昭和の風林史(昭和四六年八月二十八日掲載分)

基本姿勢不変 再度押し目買い

押したところは買われる。たえず買い玉を持っておらなければならない相場である。強気不変。

「乗換の駅しづかなり秋の蝉 松太郎」

山大商事の杉山元帥は見事に軍を退いてしまった。鮮やかな采配である。

『弱気になったわけではないが、新穀の一万七千円近いところは、凶作相場といえる。当初の目標値に達したので、お客さんに利食いをすすめた。また、売り方の踏みで市場が緊迫しているため市場維持のためにも買い玉を降りた。聞けばいよいよ作柄は憂慮すべき事態にあるようで、われわれこの業界にあるものとしては理性と良識によって今後とも対処しなければならない。なお、しばらくは成り行きを静観するつもりだ』。

ここ数日来、さしもの売り方も、かなり踏み込んできた。東京市場26日の大引け先三本は、六千四百九十円、三本揃って鬼哭愁々売り方四九四九の声も悲しい。

さて問題はこれからの相場。

元帥は軍を退いてしまった。残る山梨軍団も次の総踏み場面に向かって堂々の陣を一気に退いてしまうかもしれない。四千枚にのぼる大量の軍は、踏み上げ熱狂の場面でなければ抜けるわけにはいかない。

相場は九月上中旬の早霜を待つ格好になるだろう。寒気団の襲来は、およそ充分に予測できるところで低温、凍結ともなれば、もとよりストップ高である。

今度の高値更新の相場にしても、元帥の利食いがなければ当然ストップ高である。

そこに、遅ればせの高値に飛びついた筋にとってはなんとなく物足りなさを感じたことであろうが、市場維持のためには当然の行為である。

見れば、大衆筋もやや安心買い傾向である。確かに相場は上のものであるが、一巡踏みも出たことだし、先限は開所来の新高値でもあるため、押し目を構成して、次の材料待ちという段階のように思われる。
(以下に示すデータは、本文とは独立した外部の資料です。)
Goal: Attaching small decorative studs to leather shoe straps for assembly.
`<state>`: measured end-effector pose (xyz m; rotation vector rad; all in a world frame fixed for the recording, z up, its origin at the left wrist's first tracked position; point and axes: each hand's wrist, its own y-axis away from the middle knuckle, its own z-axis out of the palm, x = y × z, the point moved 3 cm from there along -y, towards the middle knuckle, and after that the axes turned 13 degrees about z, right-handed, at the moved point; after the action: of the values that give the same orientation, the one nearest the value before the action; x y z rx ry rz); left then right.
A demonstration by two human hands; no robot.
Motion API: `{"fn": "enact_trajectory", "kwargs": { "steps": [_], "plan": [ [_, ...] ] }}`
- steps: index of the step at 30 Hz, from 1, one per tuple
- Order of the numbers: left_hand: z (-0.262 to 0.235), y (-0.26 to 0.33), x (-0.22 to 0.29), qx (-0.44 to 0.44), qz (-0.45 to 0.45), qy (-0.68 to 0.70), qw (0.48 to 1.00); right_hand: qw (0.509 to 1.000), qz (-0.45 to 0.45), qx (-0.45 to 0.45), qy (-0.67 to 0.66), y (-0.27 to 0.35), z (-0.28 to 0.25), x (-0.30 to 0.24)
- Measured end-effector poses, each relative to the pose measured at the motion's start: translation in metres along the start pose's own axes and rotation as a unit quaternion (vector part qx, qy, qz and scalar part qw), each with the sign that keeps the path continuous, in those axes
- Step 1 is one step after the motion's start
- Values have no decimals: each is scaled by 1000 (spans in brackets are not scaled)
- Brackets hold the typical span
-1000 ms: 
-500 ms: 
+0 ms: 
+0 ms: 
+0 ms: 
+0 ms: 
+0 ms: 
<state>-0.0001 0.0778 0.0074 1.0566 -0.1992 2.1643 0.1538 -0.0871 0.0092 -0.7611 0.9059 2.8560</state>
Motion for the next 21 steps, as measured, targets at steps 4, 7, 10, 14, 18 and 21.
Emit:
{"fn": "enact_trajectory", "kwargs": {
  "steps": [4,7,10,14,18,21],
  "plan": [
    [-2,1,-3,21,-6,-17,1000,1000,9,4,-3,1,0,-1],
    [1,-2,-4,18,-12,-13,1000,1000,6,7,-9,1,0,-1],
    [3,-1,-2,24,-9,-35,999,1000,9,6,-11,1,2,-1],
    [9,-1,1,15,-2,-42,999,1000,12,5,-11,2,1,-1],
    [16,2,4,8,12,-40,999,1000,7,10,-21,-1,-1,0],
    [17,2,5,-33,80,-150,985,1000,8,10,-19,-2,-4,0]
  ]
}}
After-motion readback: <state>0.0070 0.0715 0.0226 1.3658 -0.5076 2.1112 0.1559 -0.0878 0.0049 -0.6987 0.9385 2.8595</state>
もちろん今の相場の寿命は長い。第一に場が割れるような熱狂がない。その限りでは煎(い)れ出尽くしにはならないし、押してくれば押したでまた売ってくることであろう。そして作柄が決定的に悪いことは万人承知であるし、安ければ手空きになった買い方が再び玉を仕込みにかかることは目に見えている。

深くは押さない相場であるし、基本的には降霜、凍結を予測してたえず買い玉を持っていなければならない相場である。

●編集部注

下げ要素は騰げが握り、騰げ要素は下げが握る。

この時までは、売買双方、それぞれ相手方を慮った姿勢で、相場に臨んでいる様子が伺える。

一国の産業を舞台にした大博打の中で、総大将のコメントは「則天去私」の趣。極めて冷静である。

ただ大相場では、この冷静さが失われていく。